Best — August Smart Lock Pro + Connect
Budget — August Smart Lock
So you’ve got a smart security camera and a doorbell but you’re still using an old-fashioned metal key to get into your house like some person from the past — who are you? Clearly, you need a smart lock, and there are some good ones out there. Rita reviewed the Nuki smart lock this time last year and said it was the best choice for those who live outside the US. Since then, they’ve released a 2.0 model, and Rita is just as convinced by the upgraded hardware. August smart locks are full-featured, and the best looking in my opinion, so its Smart Lock Pro + Connect WiFi Bridge with Alexa integration is my top pick. In a similar vein, Nest has teamed up with Yale for a lock with Google Assistant smarts and Schlage also has an option that works with Google and Alexa setups. The third-gen regular August Smart Lock without the bridge can be had for about $125 now, making that a good budget option.
It may once have been a pipe dream to have a robot do the hoovering for you, but prices have come down so much that it’s now an easily achievable reality for many people. Unfortunately, they aren’t all able to shout and swear like this one. I’ve tested a couple of robot vacuums in recent months, starting with the Eufy RoboVac 30C. I was pleasantly surprised by its ability to pick up even heavier debris thanks to 1500Pa of suction power, and there’s nothing cuter than watching it saunter back to the charging station for a well-earned rest. The included boundary strips allow you to cordon off areas you don’t want it to go, good for avoiding cable tangles and the like.
Taking things to the next level is the Roborock S6. It’s a fair bit more expensive at $650 but it’s also more powerful with 2000Pa suction power. As you’d expect, it can will get the job done faster and with fewer passes by the same area, but another plus is that it’s also quieter. Setting it to work as I get down to my own work is much less distracting than with the Eufy model, and it also goes for longer, so I’m able to clean the whole of my apartment in just one go. Oh, I almost forgot, this one also has a mop function for spillages, too.
The smart home sector is obviously much larger than just those categories above, which means we sometimes get to test various random and more eclectic devices. The strangest of those in recent memory is probably the Moodo smart fragrance diffuser that Rita was rather enamored with.

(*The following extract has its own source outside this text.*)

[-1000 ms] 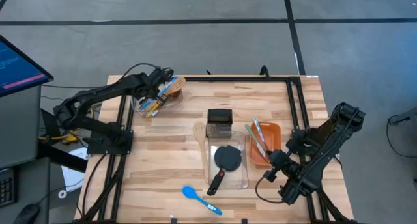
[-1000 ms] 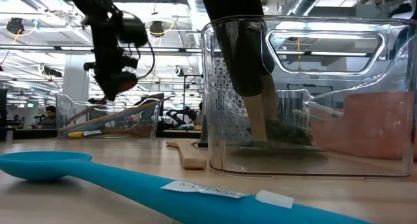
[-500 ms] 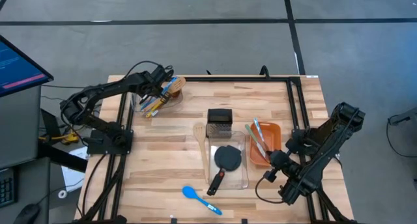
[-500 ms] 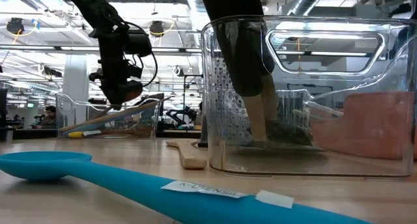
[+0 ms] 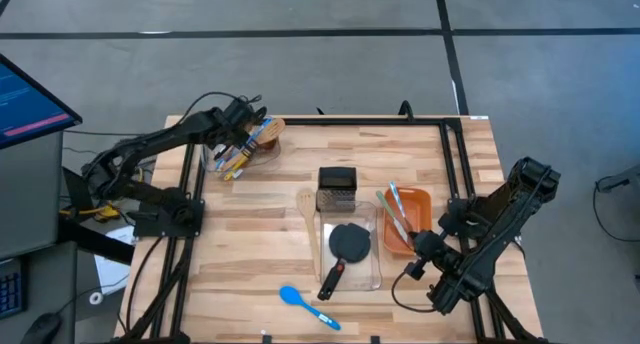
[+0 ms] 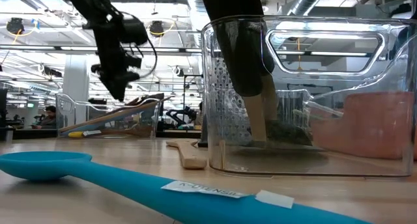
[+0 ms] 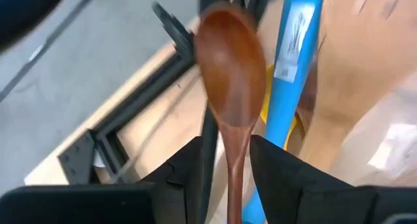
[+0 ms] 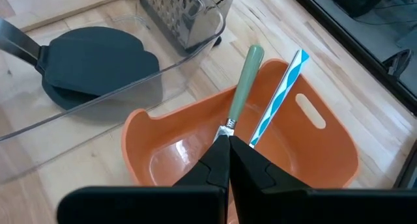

There are also tons of other sensors you can get that tie into many of the smart home systems mentioned above, but there also are some good standalone products out there too. If you’re worried about potential flooding from a leaky pipe or malfunctioning fridge, the WiFi-equipped Wasserstein Water Sensor will alert your phone at the first sign of trouble and help you avert a costly disaster.